Material supplied —
______________________________
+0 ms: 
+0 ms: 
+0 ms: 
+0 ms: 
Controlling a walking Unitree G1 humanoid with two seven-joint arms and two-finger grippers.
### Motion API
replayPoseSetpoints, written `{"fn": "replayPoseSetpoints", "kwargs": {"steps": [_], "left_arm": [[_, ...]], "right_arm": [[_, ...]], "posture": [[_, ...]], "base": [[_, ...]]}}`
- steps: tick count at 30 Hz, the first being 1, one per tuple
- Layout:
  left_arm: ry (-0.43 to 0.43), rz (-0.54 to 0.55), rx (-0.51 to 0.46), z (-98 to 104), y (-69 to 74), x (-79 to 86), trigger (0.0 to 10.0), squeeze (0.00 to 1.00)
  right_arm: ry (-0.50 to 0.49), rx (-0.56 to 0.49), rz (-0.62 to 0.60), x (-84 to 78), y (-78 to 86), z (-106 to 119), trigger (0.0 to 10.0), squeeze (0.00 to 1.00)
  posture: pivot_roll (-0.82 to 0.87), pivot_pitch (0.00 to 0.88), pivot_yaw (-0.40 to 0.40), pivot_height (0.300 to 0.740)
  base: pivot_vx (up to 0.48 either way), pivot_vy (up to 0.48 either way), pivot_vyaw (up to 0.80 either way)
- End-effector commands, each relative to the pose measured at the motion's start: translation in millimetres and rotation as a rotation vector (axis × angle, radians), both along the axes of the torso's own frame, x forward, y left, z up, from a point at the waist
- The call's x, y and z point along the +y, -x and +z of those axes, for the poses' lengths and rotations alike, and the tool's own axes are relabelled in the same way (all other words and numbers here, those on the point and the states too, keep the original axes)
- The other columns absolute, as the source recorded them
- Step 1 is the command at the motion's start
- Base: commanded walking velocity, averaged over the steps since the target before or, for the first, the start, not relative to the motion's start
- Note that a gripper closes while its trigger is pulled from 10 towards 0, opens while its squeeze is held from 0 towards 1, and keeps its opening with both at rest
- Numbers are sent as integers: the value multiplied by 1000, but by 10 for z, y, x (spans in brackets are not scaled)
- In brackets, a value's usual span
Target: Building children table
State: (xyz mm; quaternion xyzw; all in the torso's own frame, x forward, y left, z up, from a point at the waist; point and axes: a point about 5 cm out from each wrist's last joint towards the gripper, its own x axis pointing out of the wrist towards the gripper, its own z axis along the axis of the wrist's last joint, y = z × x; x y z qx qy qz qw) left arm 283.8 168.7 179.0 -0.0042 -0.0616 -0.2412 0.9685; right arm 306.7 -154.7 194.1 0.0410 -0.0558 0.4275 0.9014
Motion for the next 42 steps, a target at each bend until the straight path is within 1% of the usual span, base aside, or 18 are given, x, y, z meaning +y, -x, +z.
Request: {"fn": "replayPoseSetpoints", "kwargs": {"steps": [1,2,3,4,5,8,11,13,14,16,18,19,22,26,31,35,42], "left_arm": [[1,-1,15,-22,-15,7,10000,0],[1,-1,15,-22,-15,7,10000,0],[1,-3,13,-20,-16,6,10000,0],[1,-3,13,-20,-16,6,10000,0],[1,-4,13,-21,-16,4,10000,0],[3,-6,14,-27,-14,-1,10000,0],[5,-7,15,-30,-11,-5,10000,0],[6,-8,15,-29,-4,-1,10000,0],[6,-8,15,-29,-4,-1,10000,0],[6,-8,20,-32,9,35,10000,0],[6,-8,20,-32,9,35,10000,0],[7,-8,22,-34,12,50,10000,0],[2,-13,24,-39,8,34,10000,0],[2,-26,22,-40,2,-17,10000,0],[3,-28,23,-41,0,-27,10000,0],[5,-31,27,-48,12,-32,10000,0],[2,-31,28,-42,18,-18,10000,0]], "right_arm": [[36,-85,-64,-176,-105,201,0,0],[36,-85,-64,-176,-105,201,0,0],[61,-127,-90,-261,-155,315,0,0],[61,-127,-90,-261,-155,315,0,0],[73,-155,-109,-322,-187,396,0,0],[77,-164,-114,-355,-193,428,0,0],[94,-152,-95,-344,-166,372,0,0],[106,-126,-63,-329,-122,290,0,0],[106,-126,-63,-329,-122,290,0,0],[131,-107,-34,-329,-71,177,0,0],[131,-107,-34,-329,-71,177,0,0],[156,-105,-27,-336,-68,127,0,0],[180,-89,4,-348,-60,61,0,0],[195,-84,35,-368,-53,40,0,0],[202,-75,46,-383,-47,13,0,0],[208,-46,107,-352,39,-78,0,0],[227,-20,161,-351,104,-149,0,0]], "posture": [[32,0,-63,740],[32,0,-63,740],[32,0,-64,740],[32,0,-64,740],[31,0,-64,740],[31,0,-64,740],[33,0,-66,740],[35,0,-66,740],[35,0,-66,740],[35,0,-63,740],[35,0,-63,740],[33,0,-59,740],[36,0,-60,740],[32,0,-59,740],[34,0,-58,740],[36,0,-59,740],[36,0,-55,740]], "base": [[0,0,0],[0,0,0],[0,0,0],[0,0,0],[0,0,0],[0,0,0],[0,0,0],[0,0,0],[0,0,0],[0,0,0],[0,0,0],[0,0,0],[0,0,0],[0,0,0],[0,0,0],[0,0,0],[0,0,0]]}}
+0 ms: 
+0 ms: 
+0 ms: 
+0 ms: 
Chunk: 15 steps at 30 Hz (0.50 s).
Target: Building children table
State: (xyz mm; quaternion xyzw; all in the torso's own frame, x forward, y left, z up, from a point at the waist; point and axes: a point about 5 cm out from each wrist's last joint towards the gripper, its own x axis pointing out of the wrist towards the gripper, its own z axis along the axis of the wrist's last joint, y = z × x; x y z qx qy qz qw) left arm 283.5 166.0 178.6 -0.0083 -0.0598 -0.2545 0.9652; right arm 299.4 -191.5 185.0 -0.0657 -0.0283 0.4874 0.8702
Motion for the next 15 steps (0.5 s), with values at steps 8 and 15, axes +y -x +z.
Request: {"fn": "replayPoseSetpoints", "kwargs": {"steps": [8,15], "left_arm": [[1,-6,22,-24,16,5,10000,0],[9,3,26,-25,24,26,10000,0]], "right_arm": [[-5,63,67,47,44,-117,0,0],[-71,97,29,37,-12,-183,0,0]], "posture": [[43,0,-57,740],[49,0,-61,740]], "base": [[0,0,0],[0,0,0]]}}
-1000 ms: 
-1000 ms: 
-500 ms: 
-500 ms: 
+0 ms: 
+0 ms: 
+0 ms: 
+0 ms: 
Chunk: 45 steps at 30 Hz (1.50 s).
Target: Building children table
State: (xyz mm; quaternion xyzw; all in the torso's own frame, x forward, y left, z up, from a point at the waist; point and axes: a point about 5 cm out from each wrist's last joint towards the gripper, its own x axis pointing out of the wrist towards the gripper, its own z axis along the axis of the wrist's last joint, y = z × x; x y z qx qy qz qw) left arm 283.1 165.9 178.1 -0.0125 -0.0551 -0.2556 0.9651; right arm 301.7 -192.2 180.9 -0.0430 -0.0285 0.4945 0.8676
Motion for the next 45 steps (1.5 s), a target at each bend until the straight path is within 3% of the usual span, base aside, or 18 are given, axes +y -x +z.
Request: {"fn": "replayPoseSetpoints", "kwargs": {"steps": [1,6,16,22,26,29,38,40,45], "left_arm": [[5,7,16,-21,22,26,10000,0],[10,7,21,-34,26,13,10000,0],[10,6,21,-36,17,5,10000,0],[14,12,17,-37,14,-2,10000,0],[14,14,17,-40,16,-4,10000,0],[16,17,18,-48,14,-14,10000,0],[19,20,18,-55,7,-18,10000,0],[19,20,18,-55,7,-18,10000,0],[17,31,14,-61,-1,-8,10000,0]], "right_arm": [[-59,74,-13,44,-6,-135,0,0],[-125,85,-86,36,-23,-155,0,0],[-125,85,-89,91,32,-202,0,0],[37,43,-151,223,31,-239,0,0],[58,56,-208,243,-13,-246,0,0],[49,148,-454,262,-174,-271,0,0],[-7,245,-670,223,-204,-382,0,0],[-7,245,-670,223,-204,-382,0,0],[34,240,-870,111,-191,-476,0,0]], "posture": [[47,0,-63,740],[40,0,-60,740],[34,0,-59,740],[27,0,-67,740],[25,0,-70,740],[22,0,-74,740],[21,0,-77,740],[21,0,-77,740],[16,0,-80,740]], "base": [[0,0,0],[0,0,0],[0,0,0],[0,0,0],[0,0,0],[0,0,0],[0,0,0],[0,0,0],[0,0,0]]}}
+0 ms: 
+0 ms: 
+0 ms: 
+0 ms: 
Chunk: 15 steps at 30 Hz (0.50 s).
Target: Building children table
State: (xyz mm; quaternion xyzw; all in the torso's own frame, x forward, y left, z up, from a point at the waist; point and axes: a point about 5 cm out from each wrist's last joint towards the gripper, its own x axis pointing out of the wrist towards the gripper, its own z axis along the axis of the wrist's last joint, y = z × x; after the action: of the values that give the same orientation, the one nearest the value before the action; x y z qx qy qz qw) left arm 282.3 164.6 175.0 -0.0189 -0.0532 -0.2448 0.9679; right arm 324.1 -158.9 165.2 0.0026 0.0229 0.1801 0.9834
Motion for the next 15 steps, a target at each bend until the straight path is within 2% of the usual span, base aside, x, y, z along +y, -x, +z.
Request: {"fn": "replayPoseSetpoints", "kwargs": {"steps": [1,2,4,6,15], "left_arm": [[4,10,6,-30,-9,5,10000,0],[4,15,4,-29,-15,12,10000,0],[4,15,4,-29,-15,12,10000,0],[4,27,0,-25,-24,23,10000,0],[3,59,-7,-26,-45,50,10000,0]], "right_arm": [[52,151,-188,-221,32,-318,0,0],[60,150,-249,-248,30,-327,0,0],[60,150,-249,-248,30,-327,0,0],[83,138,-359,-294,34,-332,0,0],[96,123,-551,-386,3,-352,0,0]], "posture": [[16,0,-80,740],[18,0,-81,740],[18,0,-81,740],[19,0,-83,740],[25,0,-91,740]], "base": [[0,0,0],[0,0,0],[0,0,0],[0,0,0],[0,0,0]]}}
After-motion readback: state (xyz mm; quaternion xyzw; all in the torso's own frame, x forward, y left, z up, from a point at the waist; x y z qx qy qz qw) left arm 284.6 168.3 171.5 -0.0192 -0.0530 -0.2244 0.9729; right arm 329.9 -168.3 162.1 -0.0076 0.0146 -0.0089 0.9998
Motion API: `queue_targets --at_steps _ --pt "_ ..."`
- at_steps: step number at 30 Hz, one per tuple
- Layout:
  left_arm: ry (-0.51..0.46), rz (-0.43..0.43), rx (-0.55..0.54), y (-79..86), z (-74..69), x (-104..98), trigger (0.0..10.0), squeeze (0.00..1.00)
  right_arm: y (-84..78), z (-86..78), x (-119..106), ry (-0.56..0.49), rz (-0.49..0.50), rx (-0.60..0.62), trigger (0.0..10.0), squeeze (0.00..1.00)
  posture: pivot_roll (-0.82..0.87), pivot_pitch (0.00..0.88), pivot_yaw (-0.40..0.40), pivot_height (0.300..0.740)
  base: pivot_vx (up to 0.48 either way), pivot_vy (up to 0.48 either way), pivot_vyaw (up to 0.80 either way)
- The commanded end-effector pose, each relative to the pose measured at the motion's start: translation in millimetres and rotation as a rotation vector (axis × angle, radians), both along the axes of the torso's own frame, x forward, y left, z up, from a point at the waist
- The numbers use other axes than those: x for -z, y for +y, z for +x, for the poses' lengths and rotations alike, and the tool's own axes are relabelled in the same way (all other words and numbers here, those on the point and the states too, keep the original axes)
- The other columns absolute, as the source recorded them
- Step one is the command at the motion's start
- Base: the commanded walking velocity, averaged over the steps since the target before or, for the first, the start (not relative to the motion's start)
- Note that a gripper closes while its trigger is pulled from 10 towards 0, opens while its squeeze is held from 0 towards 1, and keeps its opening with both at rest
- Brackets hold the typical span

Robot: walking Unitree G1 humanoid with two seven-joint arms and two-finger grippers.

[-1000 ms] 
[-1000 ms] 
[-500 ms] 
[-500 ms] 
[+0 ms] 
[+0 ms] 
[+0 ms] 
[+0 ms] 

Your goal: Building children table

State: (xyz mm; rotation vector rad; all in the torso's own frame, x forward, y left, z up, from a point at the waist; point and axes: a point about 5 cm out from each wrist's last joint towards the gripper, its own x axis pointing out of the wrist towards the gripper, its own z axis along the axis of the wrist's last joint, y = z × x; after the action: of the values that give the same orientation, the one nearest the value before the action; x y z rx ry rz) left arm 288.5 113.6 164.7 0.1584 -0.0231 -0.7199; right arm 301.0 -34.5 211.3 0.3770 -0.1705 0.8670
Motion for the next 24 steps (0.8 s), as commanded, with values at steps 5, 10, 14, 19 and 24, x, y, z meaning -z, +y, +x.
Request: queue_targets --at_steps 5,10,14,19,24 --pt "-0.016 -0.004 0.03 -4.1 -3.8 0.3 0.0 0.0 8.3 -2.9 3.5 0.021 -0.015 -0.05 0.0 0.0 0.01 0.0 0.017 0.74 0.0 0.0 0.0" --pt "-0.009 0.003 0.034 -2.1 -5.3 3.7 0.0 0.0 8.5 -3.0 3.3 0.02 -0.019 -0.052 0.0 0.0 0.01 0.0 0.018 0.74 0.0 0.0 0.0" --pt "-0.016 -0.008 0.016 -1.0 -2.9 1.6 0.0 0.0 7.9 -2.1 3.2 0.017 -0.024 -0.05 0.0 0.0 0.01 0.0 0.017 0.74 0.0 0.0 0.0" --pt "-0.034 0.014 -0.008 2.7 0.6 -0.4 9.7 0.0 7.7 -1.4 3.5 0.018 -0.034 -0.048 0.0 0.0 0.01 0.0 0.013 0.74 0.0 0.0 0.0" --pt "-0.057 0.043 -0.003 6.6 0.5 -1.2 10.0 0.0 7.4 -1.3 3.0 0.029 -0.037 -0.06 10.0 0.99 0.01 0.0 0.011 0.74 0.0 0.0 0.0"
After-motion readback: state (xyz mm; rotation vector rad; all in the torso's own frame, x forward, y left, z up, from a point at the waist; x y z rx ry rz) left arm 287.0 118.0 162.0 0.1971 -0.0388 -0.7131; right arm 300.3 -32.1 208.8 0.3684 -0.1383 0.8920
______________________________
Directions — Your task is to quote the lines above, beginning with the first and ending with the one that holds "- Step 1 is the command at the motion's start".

Result of the task —
+0 ms: 
+0 ms: 
+0 ms: 
+0 ms: 
Controlling a walking Unitree G1 humanoid with two seven-joint arms and two-finger grippers.
### Motion API
replayPoseSetpoints, written `{"fn": "replayPoseSetpoints", "kwargs": {"steps": [_], "left_arm": [[_, ...]], "right_arm": [[_, ...]], "posture": [[_, ...]], "base": [[_, ...]]}}`
- steps: tick count at 30 Hz, the first being 1, one per tuple
- Layout:
  left_arm: ry (-0.43 to 0.43), rz (-0.54 to 0.55), rx (-0.51 to 0.46), z (-98 to 104), y (-69 to 74), x (-79 to 86), trigger (0.0 to 10.0), squeeze (0.00 to 1.00)
  right_arm: ry (-0.50 to 0.49), rx (-0.56 to 0.49), rz (-0.62 to 0.60), x (-84 to 78), y (-78 to 86), z (-106 to 119), trigger (0.0 to 10.0), squeeze (0.00 to 1.00)
  posture: pivot_roll (-0.82 to 0.87), pivot_pitch (0.00 to 0.88), pivot_yaw (-0.40 to 0.40), pivot_height (0.300 to 0.740)
  base: pivot_vx (up to 0.48 either way), pivot_vy (up to 0.48 either way), pivot_vyaw (up to 0.80 either way)
- End-effector commands, each relative to the pose measured at the motion's start: translation in millimetres and rotation as a rotation vector (axis × angle, radians), both along the axes of the torso's own frame, x forward, y left, z up, from a point at the waist
- The call's x, y and z point along the +y, -x and +z of those axes, for the poses' lengths and rotations alike, and the tool's own axes are relabelled in the same way (all other words and numbers here, those on the point and the states too, keep the original axes)
- The other columns absolute, as the source recorded them
- Step 1 is the command at the motion's start

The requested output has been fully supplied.